▶ Supplied data:
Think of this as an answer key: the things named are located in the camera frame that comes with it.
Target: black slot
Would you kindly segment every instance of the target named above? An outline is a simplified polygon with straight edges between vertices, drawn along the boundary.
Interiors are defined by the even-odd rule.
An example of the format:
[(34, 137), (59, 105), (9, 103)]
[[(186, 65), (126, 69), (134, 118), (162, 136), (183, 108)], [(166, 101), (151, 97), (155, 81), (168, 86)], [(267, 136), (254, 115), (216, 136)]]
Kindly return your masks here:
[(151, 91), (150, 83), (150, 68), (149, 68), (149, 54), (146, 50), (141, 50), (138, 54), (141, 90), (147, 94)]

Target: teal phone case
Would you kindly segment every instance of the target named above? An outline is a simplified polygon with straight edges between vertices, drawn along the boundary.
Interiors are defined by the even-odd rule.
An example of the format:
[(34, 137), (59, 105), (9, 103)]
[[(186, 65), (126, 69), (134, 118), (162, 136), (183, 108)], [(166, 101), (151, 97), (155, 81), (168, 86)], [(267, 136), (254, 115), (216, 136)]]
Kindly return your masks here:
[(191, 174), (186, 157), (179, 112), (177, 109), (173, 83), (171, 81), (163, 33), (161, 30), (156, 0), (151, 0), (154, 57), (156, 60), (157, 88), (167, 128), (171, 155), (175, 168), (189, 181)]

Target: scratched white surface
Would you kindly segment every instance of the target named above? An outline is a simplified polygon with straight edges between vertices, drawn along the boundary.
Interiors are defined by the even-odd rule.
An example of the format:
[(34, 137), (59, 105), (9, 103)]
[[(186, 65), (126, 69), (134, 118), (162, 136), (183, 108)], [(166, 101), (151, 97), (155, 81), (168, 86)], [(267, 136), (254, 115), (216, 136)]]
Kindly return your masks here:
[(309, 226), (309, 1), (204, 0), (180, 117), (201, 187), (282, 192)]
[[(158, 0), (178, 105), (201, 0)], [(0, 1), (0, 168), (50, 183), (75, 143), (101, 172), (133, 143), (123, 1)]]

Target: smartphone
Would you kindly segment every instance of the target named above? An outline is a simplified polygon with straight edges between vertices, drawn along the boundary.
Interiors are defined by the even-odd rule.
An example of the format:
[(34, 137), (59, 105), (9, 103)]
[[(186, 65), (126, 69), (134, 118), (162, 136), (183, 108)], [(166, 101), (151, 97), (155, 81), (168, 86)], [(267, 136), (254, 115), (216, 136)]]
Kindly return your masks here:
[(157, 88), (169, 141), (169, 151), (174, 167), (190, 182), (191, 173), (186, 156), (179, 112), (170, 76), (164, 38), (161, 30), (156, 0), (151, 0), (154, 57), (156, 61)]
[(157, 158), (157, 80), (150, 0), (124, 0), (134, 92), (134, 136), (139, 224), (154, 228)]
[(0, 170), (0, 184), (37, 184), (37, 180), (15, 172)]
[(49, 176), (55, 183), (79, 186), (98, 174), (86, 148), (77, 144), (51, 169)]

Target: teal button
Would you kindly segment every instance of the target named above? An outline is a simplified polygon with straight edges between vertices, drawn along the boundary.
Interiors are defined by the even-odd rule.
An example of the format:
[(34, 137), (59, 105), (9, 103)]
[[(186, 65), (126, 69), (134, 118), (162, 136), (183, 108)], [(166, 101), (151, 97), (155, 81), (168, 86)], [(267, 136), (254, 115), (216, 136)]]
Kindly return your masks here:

▶ Task:
Output the records exactly.

▶ Answer section:
Think of this as an answer key: the things named are located in the camera frame that comes with it.
Target: black slot
Would you kindly segment every instance of the target named above? An outline is a simplified polygon with straight edges between vertices, drawn along the boundary.
Interiors are defined by the even-odd rule.
An example of the format:
[(34, 137), (59, 105), (9, 103)]
[[(186, 65), (126, 69), (134, 118), (162, 136), (183, 108)], [(166, 101), (151, 97), (155, 81), (168, 86)], [(267, 136), (254, 115), (216, 136)]]
Kindly return your masks here:
[(151, 91), (150, 83), (150, 68), (149, 68), (149, 54), (146, 50), (141, 50), (138, 54), (141, 90), (147, 94)]

Target: teal phone case
Would you kindly segment every instance of the target named above? An outline is a simplified polygon with straight edges between vertices, drawn along the boundary.
Interiors are defined by the even-odd rule.
An example of the format:
[(34, 137), (59, 105), (9, 103)]
[[(186, 65), (126, 69), (134, 118), (162, 136), (183, 108)], [(166, 101), (151, 97), (155, 81), (168, 86)], [(267, 136), (254, 115), (216, 136)]]
Kindly return your masks here:
[(191, 174), (186, 157), (179, 112), (177, 109), (173, 83), (171, 81), (163, 33), (161, 30), (156, 0), (151, 0), (154, 57), (156, 60), (157, 88), (167, 128), (171, 155), (175, 168), (189, 181)]

Target: scratched white surface
Would you kindly segment every instance of the target named above? An outline is a simplified polygon with straight edges between vertices, drawn along the boundary.
Interiors are defined by the even-odd rule.
An example of the format:
[(34, 137), (59, 105), (9, 103)]
[[(186, 65), (126, 69), (134, 118), (162, 136), (183, 108)], [(166, 101), (151, 97), (155, 81), (168, 86)], [(267, 136), (254, 115), (216, 136)]]
Kindly return your masks here:
[(309, 226), (309, 1), (204, 0), (180, 117), (201, 187), (282, 192)]
[[(158, 0), (178, 105), (201, 0)], [(0, 1), (0, 168), (50, 183), (75, 143), (101, 172), (133, 143), (123, 1)]]

Target: smartphone
Would you kindly segment every instance of the target named above? An outline is a simplified polygon with straight edges between vertices, drawn along the boundary.
Interiors are defined by the even-odd rule.
An example of the format:
[(34, 137), (59, 105), (9, 103)]
[[(186, 65), (126, 69), (134, 118), (162, 136), (183, 108)], [(166, 101), (151, 97), (155, 81), (168, 86)], [(267, 136), (254, 115), (216, 136)]]
Kindly return your masks here:
[(157, 88), (169, 141), (169, 151), (174, 167), (190, 182), (191, 173), (186, 156), (179, 112), (170, 76), (164, 38), (161, 30), (156, 0), (151, 0), (154, 57), (156, 61)]
[(157, 158), (157, 80), (150, 0), (124, 0), (134, 92), (134, 136), (139, 224), (154, 228)]
[(0, 170), (0, 184), (37, 184), (37, 180), (15, 172)]
[(49, 176), (55, 183), (79, 186), (98, 174), (86, 148), (77, 144), (51, 169)]

Target: teal button
Would you kindly segment every instance of the target named above? An outline is a simplified polygon with straight edges between vertices, drawn along the boundary.
Interiors are defined by the even-odd rule.
An example of the format:
[(34, 137), (59, 105), (9, 103)]
[[(186, 65), (126, 69), (134, 118), (162, 136), (183, 108)], [(166, 101), (151, 97), (155, 81), (168, 86)], [(267, 136), (254, 115), (216, 136)]]
Kindly return your masks here:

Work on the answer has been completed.